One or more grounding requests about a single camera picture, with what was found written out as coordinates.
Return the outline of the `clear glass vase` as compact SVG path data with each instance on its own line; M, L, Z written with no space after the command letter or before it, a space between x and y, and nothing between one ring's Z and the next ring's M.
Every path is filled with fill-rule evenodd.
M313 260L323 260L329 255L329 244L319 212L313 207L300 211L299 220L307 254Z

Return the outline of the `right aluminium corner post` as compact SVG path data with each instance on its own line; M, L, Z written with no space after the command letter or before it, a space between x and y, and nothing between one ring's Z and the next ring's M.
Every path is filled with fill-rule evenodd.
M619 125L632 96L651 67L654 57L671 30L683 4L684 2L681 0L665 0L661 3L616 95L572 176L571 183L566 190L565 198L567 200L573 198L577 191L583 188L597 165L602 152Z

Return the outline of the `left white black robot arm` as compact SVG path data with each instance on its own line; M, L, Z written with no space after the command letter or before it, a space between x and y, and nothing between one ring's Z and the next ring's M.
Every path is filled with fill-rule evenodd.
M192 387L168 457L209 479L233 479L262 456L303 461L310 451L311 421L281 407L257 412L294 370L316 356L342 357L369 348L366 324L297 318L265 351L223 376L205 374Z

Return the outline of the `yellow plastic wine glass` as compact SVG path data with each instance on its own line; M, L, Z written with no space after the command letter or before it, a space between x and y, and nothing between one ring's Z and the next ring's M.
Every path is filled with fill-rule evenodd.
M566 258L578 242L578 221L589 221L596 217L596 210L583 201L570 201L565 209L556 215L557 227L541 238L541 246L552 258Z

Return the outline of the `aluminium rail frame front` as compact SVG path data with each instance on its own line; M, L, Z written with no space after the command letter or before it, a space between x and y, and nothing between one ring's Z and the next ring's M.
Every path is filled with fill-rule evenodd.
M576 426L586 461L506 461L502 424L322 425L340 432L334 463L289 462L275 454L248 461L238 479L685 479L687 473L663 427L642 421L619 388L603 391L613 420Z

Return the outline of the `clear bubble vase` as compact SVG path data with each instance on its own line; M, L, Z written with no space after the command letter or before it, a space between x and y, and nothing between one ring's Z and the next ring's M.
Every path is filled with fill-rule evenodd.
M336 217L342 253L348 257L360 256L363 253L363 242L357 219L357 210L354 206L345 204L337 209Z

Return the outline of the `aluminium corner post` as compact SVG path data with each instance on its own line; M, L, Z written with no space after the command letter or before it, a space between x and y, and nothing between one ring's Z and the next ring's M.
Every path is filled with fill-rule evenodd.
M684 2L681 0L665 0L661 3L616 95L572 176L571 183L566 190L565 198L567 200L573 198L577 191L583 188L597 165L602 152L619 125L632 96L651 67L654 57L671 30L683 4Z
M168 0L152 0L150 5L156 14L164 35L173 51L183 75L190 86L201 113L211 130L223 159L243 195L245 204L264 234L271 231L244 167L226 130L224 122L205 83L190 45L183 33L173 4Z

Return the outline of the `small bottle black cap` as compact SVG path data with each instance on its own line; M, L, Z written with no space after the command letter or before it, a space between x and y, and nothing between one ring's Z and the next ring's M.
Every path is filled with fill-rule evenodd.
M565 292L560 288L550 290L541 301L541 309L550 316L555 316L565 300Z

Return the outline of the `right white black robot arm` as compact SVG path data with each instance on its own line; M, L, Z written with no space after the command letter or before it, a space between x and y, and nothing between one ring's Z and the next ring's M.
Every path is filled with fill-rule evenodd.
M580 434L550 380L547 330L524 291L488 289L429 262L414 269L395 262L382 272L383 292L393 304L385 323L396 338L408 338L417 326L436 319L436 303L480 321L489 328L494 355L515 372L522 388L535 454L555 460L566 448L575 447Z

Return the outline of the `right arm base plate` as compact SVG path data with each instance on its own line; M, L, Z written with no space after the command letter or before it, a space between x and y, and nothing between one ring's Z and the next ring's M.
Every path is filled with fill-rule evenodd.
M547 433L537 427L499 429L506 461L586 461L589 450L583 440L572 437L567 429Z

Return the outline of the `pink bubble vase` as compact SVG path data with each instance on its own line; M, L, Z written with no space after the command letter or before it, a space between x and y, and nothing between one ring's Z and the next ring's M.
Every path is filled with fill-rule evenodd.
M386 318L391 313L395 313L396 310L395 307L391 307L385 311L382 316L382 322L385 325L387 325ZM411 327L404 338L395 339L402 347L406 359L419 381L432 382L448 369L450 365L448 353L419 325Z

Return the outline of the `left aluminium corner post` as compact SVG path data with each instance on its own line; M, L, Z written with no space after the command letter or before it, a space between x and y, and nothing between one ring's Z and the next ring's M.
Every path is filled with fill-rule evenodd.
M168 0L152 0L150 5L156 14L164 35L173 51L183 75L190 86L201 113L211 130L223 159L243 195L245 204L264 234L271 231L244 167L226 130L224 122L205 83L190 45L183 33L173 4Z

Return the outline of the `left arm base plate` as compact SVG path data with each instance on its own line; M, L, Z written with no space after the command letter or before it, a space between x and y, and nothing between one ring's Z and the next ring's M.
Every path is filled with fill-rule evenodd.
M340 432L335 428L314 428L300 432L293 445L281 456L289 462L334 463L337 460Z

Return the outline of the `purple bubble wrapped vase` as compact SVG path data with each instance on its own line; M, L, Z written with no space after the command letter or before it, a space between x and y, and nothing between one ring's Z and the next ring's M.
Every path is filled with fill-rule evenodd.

══════════

(EXERCISE INSTRUCTIONS) Among the lines above, which ones hold the string "base"? Show them.

(ANSWER)
Return the outline of the `right arm base plate` as compact SVG path data with each instance on its own line; M, L, Z written with no space after the command letter or before it, a space between x and y, and nothing between one ring's Z and the next ring's M.
Return the outline of the `left arm base plate` as compact SVG path data with each instance on its own line; M, L, Z written with no space after the command letter or before it, a space between x and y, and nothing between one ring's Z and the next ring's M.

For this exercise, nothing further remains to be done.